*TRY IT*. Everything from the first line of the entries through the line containing "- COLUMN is" is to be retyped exactly, and nothing beyond it.

*SUPPLIED MATERIAL*.

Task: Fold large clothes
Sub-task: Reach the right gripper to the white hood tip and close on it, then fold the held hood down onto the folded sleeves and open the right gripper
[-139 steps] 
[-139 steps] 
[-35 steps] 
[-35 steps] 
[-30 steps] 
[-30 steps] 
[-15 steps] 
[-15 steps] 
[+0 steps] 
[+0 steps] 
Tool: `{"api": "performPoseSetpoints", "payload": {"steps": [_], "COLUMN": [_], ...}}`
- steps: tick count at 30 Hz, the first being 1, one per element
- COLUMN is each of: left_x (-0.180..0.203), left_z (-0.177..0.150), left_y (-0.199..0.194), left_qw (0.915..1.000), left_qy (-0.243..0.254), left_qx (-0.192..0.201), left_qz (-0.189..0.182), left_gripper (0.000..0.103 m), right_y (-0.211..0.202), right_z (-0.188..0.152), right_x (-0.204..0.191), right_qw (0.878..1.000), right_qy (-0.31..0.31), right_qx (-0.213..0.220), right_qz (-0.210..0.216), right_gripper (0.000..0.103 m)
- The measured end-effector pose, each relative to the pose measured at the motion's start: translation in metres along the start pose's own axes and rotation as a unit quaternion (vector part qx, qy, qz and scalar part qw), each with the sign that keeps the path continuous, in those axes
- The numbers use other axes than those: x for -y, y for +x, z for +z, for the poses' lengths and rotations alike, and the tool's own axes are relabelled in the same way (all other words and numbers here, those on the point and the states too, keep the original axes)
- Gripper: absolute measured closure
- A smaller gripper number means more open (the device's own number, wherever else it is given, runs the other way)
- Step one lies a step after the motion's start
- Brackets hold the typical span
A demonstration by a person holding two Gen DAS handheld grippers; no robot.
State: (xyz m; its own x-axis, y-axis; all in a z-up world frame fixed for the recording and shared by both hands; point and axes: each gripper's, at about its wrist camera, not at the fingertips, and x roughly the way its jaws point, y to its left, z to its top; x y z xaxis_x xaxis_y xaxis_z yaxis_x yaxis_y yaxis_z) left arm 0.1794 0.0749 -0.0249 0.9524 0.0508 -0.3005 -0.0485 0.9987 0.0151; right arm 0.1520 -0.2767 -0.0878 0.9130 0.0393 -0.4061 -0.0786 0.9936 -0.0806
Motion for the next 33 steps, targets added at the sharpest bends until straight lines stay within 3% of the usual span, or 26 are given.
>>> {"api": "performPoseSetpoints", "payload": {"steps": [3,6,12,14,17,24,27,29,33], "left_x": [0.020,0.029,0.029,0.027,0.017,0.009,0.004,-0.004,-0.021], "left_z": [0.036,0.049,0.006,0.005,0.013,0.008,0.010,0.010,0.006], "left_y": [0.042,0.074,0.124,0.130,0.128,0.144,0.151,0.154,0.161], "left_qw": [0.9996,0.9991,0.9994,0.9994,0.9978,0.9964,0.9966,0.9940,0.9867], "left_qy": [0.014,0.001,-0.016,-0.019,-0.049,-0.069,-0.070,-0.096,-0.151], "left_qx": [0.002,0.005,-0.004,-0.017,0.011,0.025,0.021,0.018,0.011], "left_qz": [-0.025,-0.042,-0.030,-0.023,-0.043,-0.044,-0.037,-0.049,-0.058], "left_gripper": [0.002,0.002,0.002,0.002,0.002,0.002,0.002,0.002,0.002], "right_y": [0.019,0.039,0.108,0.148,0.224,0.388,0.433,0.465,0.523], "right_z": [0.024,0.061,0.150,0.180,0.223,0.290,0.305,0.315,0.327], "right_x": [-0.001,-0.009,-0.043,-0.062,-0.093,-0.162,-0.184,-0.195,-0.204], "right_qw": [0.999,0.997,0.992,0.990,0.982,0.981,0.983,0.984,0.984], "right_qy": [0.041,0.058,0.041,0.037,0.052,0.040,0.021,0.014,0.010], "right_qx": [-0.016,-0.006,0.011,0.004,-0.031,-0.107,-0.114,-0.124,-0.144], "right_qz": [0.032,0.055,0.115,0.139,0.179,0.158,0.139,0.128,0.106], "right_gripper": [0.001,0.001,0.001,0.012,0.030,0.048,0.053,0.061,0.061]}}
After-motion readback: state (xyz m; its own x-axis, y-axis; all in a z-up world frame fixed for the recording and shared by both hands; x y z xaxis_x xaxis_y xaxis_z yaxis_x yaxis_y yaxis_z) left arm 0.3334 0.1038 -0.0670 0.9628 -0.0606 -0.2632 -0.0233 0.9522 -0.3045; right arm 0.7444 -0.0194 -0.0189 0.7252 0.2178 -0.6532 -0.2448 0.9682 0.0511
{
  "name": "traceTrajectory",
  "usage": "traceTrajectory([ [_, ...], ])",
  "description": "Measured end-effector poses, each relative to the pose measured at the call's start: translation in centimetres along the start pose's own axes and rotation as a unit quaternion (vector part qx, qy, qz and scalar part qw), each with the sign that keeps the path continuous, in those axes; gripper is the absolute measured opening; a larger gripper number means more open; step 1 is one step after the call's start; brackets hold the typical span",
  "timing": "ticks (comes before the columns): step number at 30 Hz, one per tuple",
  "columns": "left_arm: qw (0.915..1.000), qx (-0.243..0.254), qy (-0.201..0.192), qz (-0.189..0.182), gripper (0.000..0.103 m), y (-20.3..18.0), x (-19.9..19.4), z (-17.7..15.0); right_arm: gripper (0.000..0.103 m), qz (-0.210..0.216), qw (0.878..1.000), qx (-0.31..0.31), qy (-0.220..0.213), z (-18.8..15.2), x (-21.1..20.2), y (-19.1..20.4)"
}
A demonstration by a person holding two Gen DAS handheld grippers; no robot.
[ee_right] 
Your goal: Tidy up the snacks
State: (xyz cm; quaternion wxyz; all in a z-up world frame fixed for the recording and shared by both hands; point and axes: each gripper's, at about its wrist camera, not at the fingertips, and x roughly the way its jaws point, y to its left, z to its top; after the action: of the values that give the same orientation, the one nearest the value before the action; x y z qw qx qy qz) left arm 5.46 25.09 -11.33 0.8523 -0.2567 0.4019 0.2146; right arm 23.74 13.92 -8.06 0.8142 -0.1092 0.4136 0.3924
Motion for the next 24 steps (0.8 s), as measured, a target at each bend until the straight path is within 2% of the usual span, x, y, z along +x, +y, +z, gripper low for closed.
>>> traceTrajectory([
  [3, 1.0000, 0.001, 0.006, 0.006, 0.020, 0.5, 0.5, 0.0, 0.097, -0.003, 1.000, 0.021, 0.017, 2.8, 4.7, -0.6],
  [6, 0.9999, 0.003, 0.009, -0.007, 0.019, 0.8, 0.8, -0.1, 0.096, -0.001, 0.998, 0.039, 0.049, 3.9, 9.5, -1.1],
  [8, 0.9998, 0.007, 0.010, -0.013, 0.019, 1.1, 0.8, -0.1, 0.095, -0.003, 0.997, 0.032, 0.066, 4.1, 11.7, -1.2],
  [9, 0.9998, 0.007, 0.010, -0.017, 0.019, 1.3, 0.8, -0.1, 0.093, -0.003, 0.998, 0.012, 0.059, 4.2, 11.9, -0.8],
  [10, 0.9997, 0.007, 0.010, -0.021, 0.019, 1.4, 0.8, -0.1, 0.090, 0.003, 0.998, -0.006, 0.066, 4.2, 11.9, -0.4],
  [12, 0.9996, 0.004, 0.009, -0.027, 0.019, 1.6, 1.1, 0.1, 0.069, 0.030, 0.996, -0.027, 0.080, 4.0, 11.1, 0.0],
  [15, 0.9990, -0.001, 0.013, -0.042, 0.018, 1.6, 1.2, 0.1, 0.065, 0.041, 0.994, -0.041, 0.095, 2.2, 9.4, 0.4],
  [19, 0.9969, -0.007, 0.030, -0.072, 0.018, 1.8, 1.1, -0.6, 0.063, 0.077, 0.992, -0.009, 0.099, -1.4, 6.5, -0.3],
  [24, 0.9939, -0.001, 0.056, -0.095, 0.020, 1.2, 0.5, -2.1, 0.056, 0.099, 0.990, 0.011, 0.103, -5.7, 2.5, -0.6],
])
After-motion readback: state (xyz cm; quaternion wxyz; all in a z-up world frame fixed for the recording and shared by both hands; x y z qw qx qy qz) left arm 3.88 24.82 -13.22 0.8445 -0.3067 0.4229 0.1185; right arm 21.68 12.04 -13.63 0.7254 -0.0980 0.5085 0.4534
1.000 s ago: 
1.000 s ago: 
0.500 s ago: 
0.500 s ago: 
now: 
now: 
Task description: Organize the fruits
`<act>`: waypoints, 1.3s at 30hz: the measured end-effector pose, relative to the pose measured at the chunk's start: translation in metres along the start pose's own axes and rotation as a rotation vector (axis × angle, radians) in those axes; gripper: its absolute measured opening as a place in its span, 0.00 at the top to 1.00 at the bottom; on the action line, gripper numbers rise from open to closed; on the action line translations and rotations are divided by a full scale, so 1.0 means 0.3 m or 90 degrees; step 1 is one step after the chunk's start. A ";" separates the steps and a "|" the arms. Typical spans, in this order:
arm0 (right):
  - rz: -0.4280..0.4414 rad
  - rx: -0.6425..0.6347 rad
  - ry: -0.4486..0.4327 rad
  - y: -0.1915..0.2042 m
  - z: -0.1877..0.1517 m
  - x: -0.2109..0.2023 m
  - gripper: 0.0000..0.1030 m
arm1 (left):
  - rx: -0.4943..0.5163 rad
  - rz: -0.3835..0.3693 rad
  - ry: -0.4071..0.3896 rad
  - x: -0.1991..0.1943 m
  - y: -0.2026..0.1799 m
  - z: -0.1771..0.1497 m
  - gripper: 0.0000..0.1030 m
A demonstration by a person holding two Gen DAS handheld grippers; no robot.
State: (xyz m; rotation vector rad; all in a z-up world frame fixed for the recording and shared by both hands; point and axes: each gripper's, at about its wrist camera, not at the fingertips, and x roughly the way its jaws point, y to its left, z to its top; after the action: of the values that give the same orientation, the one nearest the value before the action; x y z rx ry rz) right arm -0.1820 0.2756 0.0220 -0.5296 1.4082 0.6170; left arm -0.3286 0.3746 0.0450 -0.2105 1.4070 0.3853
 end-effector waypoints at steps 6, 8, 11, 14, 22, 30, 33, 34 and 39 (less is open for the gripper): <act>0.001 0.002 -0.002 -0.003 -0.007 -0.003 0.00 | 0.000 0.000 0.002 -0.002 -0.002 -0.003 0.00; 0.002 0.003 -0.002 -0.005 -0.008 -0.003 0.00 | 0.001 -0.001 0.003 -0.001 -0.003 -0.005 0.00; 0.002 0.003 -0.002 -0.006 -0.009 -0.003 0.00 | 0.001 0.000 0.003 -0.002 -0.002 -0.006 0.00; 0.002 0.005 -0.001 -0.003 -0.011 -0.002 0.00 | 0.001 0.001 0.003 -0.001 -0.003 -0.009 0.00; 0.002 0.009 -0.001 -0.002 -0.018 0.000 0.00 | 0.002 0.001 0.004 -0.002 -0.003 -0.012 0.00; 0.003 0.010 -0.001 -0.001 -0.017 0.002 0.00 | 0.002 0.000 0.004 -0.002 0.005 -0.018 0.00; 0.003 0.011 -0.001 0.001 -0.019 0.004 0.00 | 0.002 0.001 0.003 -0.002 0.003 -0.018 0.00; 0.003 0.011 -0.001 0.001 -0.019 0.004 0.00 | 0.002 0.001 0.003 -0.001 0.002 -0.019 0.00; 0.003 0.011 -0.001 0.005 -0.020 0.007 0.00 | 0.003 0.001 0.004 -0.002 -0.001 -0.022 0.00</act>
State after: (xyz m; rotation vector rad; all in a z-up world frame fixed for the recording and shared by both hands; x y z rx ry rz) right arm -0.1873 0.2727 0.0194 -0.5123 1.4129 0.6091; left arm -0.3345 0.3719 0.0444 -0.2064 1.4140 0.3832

*SOLUTION TO THIS EXERCISE*.
Task: Fold large clothes
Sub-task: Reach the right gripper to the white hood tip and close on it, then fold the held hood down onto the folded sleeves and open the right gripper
[-139 steps] 
[-139 steps] 
[-35 steps] 
[-35 steps] 
[-30 steps] 
[-30 steps] 
[-15 steps] 
[-15 steps] 
[+0 steps] 
[+0 steps] 
Tool: `{"api": "performPoseSetpoints", "payload": {"steps": [_], "COLUMN": [_], ...}}`
- steps: tick count at 30 Hz, the first being 1, one per element
- COLUMN is each of: left_x (-0.180..0.203), left_z (-0.177..0.150), left_y (-0.199..0.194), left_qw (0.915..1.000), left_qy (-0.243..0.254), left_qx (-0.192..0.201), left_qz (-0.189..0.182), left_gripper (0.000..0.103 m), right_y (-0.211..0.202), right_z (-0.188..0.152), right_x (-0.204..0.191), right_qw (0.878..1.000), right_qy (-0.31..0.31), right_qx (-0.213..0.220), right_qz (-0.210..0.216), right_gripper (0.000..0.103 m)

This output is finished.